--- Task ---
Go through the records and write each one out again exactly.

--- Records from a dataset ---
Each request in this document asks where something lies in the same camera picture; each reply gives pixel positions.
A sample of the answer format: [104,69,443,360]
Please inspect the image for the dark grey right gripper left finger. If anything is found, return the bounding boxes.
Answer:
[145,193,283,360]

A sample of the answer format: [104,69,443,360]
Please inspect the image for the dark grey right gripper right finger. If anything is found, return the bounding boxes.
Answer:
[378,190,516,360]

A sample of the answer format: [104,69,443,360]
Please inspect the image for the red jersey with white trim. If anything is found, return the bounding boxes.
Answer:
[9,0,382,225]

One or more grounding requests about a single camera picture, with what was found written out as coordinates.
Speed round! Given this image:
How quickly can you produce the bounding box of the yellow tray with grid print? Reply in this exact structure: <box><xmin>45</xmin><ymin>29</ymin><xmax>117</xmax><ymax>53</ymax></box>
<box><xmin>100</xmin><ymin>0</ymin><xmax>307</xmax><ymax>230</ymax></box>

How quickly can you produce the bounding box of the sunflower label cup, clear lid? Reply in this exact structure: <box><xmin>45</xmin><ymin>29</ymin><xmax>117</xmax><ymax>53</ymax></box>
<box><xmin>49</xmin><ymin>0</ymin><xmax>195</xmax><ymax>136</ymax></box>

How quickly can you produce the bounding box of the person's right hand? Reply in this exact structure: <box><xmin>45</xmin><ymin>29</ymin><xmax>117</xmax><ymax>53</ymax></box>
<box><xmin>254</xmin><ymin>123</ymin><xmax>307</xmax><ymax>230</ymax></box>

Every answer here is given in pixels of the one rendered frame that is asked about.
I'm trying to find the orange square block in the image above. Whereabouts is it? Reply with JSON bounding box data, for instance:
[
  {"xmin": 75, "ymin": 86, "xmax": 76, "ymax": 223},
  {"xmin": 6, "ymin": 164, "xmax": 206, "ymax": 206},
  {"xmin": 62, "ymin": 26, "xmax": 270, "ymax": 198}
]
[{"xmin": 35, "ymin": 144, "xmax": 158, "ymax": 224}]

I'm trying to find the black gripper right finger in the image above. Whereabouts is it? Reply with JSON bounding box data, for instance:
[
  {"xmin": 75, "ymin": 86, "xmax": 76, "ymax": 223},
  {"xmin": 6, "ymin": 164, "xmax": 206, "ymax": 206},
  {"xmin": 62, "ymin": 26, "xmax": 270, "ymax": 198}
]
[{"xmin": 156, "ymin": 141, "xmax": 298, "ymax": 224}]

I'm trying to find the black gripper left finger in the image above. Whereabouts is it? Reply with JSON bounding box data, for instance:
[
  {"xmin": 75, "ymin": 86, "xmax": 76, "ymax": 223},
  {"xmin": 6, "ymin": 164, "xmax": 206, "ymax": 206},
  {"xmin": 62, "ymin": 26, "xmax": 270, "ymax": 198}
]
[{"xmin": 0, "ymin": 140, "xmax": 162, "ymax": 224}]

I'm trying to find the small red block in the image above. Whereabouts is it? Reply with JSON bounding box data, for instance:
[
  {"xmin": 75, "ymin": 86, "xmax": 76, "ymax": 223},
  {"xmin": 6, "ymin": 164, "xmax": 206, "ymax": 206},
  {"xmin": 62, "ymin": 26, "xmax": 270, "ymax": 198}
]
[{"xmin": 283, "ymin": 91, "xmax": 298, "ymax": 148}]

--- Written response ---
Each request in this document asks where something lies in the same camera picture; each reply gives pixel positions.
A sample of the answer format: [104,69,443,360]
Please inspect the image for the dark grey right gripper left finger. If anything is found, return the bounding boxes.
Answer:
[145,193,283,360]

A sample of the answer format: [104,69,443,360]
Please inspect the image for the dark grey right gripper right finger. If anything is found, return the bounding boxes.
Answer:
[378,190,516,360]

A sample of the answer format: [104,69,443,360]
Please inspect the image for the red jersey with white trim. If anything is found, return the bounding boxes.
Answer:
[9,0,382,225]

One or more grounding requests about a single camera picture, with what was found written out as coordinates.
Speed round! Given this image:
How quickly can you produce the bounding box of the yellow tray with grid print? Reply in this exact structure: <box><xmin>45</xmin><ymin>29</ymin><xmax>117</xmax><ymax>53</ymax></box>
<box><xmin>100</xmin><ymin>0</ymin><xmax>307</xmax><ymax>230</ymax></box>

How quickly can you produce the bounding box of the sunflower label cup, clear lid? Reply in this exact structure: <box><xmin>45</xmin><ymin>29</ymin><xmax>117</xmax><ymax>53</ymax></box>
<box><xmin>49</xmin><ymin>0</ymin><xmax>195</xmax><ymax>136</ymax></box>

How quickly can you produce the bounding box of the person's right hand? Reply in this exact structure: <box><xmin>45</xmin><ymin>29</ymin><xmax>117</xmax><ymax>53</ymax></box>
<box><xmin>254</xmin><ymin>123</ymin><xmax>307</xmax><ymax>230</ymax></box>

Every answer here is given in pixels of the one rendered frame that is asked about.
I'm trying to find the orange square block in the image above. Whereabouts is it? Reply with JSON bounding box data, for instance:
[
  {"xmin": 75, "ymin": 86, "xmax": 76, "ymax": 223},
  {"xmin": 6, "ymin": 164, "xmax": 206, "ymax": 206},
  {"xmin": 62, "ymin": 26, "xmax": 270, "ymax": 198}
]
[{"xmin": 35, "ymin": 144, "xmax": 158, "ymax": 224}]

I'm trying to find the black gripper right finger in the image above. Whereabouts is it? Reply with JSON bounding box data, for instance:
[
  {"xmin": 75, "ymin": 86, "xmax": 76, "ymax": 223},
  {"xmin": 6, "ymin": 164, "xmax": 206, "ymax": 206},
  {"xmin": 62, "ymin": 26, "xmax": 270, "ymax": 198}
]
[{"xmin": 156, "ymin": 141, "xmax": 298, "ymax": 224}]

I'm trying to find the black gripper left finger in the image above. Whereabouts is it? Reply with JSON bounding box data, for instance:
[
  {"xmin": 75, "ymin": 86, "xmax": 76, "ymax": 223},
  {"xmin": 6, "ymin": 164, "xmax": 206, "ymax": 206},
  {"xmin": 62, "ymin": 26, "xmax": 270, "ymax": 198}
]
[{"xmin": 0, "ymin": 140, "xmax": 162, "ymax": 224}]

I'm trying to find the small red block in the image above. Whereabouts is it? Reply with JSON bounding box data, for instance:
[
  {"xmin": 75, "ymin": 86, "xmax": 76, "ymax": 223},
  {"xmin": 6, "ymin": 164, "xmax": 206, "ymax": 206},
  {"xmin": 62, "ymin": 26, "xmax": 270, "ymax": 198}
]
[{"xmin": 283, "ymin": 91, "xmax": 298, "ymax": 148}]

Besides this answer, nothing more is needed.